EXERCISE:
Would you repeat exactly the part of the listing below that runs from the line containing "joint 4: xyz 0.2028" down to the line containing "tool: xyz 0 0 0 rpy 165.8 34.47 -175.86", inclusive, and nothing else?

INFORMATION GIVEN:

□ □ □ □

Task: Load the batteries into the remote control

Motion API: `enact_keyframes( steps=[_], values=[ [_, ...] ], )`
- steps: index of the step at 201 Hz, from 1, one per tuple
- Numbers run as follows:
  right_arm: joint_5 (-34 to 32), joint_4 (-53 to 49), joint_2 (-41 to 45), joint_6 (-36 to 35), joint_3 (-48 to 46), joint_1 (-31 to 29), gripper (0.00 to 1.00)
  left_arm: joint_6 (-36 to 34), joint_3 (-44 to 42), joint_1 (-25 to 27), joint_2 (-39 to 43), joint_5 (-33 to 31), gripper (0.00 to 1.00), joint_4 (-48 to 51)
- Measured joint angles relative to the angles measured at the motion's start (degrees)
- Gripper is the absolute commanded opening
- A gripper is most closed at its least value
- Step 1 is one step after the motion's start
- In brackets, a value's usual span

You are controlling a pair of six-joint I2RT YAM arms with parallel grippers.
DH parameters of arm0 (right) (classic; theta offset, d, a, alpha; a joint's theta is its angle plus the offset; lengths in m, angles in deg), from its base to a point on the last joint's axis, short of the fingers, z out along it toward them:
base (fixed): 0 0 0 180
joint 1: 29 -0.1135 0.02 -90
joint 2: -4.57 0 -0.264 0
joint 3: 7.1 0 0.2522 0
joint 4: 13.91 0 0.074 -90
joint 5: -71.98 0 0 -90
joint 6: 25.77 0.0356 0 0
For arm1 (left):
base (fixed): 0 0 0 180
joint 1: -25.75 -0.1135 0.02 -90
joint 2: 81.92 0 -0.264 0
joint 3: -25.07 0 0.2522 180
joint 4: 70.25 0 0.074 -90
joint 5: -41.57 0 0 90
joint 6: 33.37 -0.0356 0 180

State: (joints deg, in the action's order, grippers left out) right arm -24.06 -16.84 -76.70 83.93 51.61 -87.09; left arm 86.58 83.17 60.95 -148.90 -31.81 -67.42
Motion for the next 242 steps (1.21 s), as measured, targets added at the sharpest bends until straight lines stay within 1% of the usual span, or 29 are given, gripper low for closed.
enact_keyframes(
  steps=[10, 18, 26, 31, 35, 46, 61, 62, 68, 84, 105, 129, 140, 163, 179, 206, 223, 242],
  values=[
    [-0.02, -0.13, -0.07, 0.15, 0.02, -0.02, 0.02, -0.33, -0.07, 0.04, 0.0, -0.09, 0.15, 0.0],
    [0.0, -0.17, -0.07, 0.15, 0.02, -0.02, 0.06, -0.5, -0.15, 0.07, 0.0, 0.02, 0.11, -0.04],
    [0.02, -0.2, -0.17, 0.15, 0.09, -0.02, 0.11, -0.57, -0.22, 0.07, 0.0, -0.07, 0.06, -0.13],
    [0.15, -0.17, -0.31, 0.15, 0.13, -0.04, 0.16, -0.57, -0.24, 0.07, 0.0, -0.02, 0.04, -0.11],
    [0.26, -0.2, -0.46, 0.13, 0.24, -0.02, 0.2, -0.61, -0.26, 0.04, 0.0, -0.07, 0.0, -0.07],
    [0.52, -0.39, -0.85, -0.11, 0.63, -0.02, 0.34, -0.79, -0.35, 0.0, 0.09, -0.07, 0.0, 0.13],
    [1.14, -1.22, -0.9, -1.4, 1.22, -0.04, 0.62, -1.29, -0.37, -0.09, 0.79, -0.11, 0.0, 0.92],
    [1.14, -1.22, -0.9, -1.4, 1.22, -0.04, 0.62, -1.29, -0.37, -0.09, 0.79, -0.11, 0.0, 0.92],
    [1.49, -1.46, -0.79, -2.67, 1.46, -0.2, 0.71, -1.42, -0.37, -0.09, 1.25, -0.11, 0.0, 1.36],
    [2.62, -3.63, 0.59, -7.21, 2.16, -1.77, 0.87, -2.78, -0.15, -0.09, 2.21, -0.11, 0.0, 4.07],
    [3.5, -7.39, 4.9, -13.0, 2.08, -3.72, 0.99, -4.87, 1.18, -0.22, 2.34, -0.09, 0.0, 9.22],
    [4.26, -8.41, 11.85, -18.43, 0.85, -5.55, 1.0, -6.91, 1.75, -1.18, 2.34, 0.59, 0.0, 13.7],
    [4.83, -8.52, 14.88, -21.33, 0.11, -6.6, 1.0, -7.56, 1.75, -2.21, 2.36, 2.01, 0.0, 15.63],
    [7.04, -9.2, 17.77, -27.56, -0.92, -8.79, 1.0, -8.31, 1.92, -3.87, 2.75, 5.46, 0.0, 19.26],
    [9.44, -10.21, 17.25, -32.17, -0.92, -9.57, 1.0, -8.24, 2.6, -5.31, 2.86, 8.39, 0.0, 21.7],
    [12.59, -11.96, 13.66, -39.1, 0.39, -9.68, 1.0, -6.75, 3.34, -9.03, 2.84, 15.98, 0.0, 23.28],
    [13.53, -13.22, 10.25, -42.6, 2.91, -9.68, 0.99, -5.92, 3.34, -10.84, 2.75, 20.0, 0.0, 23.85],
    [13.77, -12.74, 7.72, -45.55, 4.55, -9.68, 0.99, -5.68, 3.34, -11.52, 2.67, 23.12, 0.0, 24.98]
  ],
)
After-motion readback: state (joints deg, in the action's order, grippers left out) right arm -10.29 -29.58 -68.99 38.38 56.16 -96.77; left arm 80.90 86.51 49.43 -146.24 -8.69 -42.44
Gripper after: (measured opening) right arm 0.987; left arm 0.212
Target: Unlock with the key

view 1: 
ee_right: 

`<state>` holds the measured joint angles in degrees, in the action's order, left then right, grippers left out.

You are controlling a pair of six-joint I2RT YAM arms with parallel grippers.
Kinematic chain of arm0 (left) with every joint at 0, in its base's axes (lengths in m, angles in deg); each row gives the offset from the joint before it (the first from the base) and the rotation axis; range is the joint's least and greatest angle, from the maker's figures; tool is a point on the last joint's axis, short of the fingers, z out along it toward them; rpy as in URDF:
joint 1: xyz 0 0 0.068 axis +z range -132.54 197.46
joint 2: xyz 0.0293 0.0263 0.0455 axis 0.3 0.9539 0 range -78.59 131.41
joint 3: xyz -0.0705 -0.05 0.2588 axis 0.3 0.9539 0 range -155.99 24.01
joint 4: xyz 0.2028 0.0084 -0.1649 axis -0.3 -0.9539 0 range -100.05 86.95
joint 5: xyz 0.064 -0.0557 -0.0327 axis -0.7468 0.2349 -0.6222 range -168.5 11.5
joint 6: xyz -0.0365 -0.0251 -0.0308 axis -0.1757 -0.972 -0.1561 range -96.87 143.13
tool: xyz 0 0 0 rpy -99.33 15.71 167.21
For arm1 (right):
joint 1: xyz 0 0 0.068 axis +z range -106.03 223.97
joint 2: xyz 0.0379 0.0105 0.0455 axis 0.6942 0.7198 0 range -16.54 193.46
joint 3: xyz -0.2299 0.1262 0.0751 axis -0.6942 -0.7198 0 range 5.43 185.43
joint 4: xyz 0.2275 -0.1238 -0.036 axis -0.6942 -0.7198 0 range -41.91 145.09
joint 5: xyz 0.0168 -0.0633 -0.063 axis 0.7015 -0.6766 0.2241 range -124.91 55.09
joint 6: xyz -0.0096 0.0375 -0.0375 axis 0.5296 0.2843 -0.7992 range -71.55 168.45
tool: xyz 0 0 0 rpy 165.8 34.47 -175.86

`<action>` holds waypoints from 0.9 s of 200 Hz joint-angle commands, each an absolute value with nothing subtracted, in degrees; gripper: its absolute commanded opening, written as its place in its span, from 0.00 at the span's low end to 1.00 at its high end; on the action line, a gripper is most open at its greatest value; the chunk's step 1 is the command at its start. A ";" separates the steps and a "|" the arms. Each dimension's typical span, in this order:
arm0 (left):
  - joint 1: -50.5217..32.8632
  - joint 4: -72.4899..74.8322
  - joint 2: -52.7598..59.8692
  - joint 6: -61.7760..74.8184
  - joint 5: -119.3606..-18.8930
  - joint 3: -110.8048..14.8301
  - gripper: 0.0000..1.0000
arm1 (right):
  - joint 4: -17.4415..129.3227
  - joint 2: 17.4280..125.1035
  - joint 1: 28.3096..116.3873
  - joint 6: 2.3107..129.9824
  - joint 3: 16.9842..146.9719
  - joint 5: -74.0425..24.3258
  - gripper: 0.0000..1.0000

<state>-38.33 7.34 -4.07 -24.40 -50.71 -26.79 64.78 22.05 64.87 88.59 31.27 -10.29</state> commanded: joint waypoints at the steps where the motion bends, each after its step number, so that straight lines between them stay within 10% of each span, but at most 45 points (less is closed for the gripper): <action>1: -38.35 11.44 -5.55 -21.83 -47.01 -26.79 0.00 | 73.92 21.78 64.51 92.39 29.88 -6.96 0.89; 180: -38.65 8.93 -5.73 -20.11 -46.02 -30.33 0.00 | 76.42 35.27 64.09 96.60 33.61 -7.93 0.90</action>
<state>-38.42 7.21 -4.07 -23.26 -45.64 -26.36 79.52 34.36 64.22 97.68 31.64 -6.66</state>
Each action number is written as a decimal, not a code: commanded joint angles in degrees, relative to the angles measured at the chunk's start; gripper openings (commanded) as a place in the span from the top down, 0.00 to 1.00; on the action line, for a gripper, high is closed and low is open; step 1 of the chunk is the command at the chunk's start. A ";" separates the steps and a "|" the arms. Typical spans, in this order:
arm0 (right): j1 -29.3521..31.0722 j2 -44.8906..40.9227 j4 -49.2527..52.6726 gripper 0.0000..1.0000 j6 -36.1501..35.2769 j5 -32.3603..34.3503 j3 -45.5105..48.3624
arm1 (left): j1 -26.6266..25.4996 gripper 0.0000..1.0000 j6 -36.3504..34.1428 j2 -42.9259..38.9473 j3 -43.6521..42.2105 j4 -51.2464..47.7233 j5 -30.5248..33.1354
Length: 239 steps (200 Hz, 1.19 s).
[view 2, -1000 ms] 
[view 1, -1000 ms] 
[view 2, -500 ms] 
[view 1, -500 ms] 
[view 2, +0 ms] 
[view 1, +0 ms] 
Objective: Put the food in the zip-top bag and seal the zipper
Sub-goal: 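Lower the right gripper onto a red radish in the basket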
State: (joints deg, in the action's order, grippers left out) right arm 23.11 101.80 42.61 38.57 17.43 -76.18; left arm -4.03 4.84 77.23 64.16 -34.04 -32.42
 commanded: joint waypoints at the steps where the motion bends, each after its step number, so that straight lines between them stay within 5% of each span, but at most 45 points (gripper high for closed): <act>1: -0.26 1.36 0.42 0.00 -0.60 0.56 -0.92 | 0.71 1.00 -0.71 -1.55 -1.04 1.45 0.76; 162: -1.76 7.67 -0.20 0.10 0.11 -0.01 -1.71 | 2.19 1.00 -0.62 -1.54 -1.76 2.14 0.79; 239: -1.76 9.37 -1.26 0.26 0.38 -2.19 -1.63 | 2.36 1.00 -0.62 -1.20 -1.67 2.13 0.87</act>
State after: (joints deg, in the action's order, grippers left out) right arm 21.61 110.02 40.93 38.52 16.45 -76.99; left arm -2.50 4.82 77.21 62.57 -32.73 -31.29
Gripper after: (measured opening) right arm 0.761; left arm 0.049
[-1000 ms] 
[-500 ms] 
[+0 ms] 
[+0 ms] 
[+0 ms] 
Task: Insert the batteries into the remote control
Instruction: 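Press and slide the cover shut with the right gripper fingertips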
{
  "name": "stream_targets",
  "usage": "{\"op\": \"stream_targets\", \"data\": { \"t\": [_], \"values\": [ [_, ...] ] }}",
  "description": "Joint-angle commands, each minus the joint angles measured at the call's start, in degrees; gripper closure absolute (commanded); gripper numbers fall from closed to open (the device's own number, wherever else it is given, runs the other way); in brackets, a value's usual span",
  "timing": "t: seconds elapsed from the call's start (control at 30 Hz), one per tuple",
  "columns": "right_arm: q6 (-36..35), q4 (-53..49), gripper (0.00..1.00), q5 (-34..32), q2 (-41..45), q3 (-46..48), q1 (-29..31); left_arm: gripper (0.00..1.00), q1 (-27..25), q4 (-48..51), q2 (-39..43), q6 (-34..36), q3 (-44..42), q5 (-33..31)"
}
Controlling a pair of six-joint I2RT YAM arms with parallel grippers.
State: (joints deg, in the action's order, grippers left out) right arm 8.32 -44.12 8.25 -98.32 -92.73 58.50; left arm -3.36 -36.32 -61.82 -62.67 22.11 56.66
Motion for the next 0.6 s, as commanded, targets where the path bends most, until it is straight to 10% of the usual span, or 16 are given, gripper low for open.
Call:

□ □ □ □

SOLUTION TO THE EXERCISE:
joint 4: xyz 0.2028 0.0084 -0.1649 axis -0.3 -0.9539 0 range -100.05 86.95
joint 5: xyz 0.064 -0.0557 -0.0327 axis -0.7468 0.2349 -0.6222 range -168.5 11.5
joint 6: xyz -0.0365 -0.0251 -0.0308 axis -0.1757 -0.972 -0.1561 range -96.87 143.13
tool: xyz 0 0 0 rpy -99.33 15.71 167.21
For arm1 (right):
joint 1: xyz 0 0 0.068 axis +z range -106.03 223.97
joint 2: xyz 0.0379 0.0105 0.0455 axis 0.6942 0.7198 0 range -16.54 193.46
joint 3: xyz -0.2299 0.1262 0.0751 axis -0.6942 -0.7198 0 range 5.43 185.43
joint 4: xyz 0.2275 -0.1238 -0.036 axis -0.6942 -0.7198 0 range -41.91 145.09
joint 5: xyz 0.0168 -0.0633 -0.063 axis 0.7015 -0.6766 0.2241 range -124.91 55.09
joint 6: xyz -0.0096 0.0375 -0.0375 axis 0.5296 0.2843 -0.7992 range -71.55 168.45
tool: xyz 0 0 0 rpy 165.8 34.47 -175.86

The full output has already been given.